Assignment –
Only an exact repetition of the entries counts as an answer.

Data excerpts –
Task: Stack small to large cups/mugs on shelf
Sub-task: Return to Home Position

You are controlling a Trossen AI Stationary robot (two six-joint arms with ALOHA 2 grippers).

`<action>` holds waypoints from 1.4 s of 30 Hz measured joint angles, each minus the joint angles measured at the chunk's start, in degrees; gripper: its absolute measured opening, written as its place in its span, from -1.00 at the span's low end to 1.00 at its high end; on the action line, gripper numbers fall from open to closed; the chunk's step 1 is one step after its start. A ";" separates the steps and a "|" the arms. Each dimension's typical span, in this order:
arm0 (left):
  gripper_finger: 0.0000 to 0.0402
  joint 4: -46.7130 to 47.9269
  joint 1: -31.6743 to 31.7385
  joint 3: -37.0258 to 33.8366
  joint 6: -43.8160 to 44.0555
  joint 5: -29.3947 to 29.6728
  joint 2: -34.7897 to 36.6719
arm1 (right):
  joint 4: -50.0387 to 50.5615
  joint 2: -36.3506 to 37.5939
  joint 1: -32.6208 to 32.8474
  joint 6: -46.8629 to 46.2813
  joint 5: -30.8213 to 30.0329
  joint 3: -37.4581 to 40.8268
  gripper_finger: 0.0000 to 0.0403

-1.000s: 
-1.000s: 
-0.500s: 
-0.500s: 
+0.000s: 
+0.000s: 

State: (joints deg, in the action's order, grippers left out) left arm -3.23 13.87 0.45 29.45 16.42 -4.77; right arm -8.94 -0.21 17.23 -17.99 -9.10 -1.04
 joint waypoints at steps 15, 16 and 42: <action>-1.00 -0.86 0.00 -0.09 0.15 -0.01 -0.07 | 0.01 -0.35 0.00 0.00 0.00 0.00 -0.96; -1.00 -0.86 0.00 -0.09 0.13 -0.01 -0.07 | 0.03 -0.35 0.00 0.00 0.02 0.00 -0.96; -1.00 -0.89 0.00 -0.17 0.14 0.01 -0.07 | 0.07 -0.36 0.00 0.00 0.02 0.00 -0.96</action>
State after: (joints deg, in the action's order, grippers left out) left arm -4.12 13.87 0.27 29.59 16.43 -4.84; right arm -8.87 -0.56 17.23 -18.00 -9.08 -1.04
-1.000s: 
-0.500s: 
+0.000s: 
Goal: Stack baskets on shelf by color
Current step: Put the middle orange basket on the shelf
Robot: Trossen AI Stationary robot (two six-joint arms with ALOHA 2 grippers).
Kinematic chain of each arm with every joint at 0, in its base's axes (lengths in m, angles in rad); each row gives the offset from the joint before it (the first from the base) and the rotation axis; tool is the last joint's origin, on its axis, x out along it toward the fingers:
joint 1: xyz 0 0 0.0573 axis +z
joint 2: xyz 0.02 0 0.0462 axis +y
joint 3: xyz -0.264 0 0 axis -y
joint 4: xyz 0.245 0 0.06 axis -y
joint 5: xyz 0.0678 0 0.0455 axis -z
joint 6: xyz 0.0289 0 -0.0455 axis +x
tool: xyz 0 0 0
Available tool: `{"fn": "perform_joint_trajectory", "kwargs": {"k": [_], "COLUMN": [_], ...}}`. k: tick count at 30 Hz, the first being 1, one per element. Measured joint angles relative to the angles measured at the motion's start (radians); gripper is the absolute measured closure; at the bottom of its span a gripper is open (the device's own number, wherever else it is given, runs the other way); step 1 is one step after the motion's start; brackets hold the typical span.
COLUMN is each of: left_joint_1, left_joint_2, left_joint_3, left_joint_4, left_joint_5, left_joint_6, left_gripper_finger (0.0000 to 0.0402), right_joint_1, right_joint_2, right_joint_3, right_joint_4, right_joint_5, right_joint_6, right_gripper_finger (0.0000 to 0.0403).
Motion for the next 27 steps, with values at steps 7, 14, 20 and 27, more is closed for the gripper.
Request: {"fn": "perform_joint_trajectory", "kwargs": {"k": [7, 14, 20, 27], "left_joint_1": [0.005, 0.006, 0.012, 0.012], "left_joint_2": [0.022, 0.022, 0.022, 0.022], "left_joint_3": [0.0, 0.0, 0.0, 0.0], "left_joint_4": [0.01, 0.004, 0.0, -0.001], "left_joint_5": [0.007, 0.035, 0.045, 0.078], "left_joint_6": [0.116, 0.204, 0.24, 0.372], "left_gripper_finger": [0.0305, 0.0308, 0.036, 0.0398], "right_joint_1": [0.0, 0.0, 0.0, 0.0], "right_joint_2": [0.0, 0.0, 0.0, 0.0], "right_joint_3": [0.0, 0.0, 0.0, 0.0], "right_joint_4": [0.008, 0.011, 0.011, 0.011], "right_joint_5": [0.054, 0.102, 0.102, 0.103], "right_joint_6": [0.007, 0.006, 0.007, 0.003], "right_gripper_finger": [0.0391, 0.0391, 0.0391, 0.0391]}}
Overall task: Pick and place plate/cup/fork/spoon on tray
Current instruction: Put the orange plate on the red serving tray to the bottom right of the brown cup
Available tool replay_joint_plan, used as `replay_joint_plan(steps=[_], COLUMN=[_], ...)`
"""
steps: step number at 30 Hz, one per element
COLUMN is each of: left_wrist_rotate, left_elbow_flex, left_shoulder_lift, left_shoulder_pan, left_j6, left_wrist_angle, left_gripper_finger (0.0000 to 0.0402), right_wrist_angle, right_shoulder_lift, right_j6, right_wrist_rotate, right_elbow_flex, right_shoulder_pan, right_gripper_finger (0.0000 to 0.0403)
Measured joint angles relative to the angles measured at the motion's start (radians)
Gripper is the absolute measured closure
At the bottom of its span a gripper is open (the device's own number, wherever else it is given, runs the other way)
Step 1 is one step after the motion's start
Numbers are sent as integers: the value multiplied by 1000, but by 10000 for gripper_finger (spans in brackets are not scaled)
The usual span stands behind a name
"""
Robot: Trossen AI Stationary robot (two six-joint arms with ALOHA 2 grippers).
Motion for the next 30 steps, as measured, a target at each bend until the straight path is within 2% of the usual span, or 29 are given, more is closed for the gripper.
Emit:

Your solution –
Task: Stack small to large cups/mugs on shelf
Sub-task: Return to Home Position

You are controlling a Trossen AI Stationary robot (two six-joint arms with ALOHA 2 grippers).

`<action>` holds waypoints from 1.4 s of 30 Hz measured joint angles, each minus the joint angles measured at the chunk's start, in degrees; gripper: its absolute measured opening, written as its place in its span, from -1.00 at the span's low end to 1.00 at its high end; on the action line, gripper numbers fall from open to closed; the chunk's step 1 is one step after its start. A ";" separates the steps and a "|" the arms. Each dimension's typical span, in this order:
arm0 (left):
  gripper_finger: 0.0000 to 0.0402
  joint 4: -46.7130 to 47.9269
  joint 1: -31.6743 to 31.7385
  joint 3: -37.0258 to 33.8366
  joint 6: -43.8160 to 44.0555
  joint 5: -29.3947 to 29.6728
  joint 2: -34.7897 to 36.6719
arm1 (right):
  joint 4: -50.0387 to 50.5615
  joint 2: -36.3506 to 37.5939
  joint 1: -32.6208 to 32.8474
  joint 6: -46.8629 to 46.2813
  joint 5: -30.8213 to 30.0329
  joint 3: -37.4581 to 40.8268
  gripper_finger: 0.0000 to 0.0403

-1.000s: 
-1.000s: 
-0.500s: 
-0.500s: 
+0.000s: 
+0.000s: 

State: (joints deg, in the action's order, grippers left out) left arm -3.23 13.87 0.45 29.45 16.42 -4.77; right arm -8.94 -0.21 17.23 -17.99 -9.10 -1.04
 joint waypoints at steps 15, 16 and 42: <action>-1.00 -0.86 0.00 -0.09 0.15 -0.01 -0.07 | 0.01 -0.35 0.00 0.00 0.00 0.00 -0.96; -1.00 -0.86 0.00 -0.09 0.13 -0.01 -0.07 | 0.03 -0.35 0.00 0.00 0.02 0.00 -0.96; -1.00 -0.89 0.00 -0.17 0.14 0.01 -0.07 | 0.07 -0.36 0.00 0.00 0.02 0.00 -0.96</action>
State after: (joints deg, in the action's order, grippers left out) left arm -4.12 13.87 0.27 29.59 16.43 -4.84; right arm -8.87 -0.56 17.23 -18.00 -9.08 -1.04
-1.000s: 
-0.500s: 
+0.000s: 
Goal: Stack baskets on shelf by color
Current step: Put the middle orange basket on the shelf
Robot: Trossen AI Stationary robot (two six-joint arms with ALOHA 2 grippers).
Kinematic chain of each arm with every joint at 0, in its base's axes (lengths in m, angles in rad); each row gives the offset from the joint before it (the first from the base) and the rotation axis; tool is the last joint's origin, on its axis, x out along it toward the fingers:
joint 1: xyz 0 0 0.0573 axis +z
joint 2: xyz 0.02 0 0.0462 axis +y
joint 3: xyz -0.264 0 0 axis -y
joint 4: xyz 0.245 0 0.06 axis -y
joint 5: xyz 0.0678 0 0.0455 axis -z
joint 6: xyz 0.0289 0 -0.0455 axis +x
tool: xyz 0 0 0
Available tool: `{"fn": "perform_joint_trajectory", "kwargs": {"k": [_], "COLUMN": [_], ...}}`. k: tick count at 30 Hz, the first being 1, one per element. Measured joint angles relative to the angles measured at the motion's start (radians); gripper is the absolute measured closure; at the bottom of its span a gripper is open (the device's own number, wherever else it is given, runs the other way); step 1 is one step after the motion's start; brackets hold the typical span.
COLUMN is each of: left_joint_1, left_joint_2, left_joint_3, left_joint_4, left_joint_5, left_joint_6, left_gripper_finger (0.0000 to 0.0402), right_joint_1, right_joint_2, right_joint_3, right_joint_4, right_joint_5, right_joint_6, right_gripper_finger (0.0000 to 0.0403).
Motion for the next 27 steps, with values at steps 7, 14, 20 and 27, more is closed for the gripper.
Request: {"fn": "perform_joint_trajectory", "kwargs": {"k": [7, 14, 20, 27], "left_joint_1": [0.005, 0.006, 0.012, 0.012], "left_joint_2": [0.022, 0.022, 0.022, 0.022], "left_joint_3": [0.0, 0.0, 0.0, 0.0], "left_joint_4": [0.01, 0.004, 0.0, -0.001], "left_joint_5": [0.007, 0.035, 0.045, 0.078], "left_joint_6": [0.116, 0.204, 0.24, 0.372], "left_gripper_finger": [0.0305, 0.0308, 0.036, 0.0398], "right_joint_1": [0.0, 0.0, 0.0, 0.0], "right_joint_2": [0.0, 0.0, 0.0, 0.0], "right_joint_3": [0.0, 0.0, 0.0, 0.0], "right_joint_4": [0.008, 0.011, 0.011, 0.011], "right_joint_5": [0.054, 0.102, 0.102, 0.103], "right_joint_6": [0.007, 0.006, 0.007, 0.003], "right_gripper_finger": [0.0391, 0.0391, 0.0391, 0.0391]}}
Overall task: Pick and place plate/cup/fork/spoon on tray
Current instruction: Put the orange plate on the red serving tray to the bottom right of the brown cup
Available tool replay_joint_plan, used as `replay_joint_plan(steps=[_], COLUMN=[_], ...)`
"""
steps: step number at 30 Hz, one per element
COLUMN is each of: left_wrist_rotate, left_elbow_flex, left_shoulder_lift, left_shoulder_pan, left_j6, left_wrist_angle, left_gripper_finger (0.0000 to 0.0402), right_wrist_angle, right_shoulder_lift, right_j6, right_wrist_rotate, right_elbow_flex, right_shoulder_pan, right_gripper_finger (0.0000 to 0.0403)
Measured joint angles relative to the angles measured at the motion's start (radians)
Gripper is the absolute measured closure
At the bottom of its span a gripper is open (the device's own number, wherever else it is given, runs the other way)
Step 1 is one step after the motion's start
Numbers are sent as integers: the value multiplied by 1000, but by 10000 for gripper_finger (spans in brackets are not scaled)
The usual span stands behind a name
"""
Robot: Trossen AI Stationary robot (two six-joint arms with ALOHA 2 grippers).
Motion for the next 30 steps, as measured, a target at each bend until the straight path is within 2% of the usual span, or 29 are given, more is closed for the gripper.
Emit:

There is no more to this answer.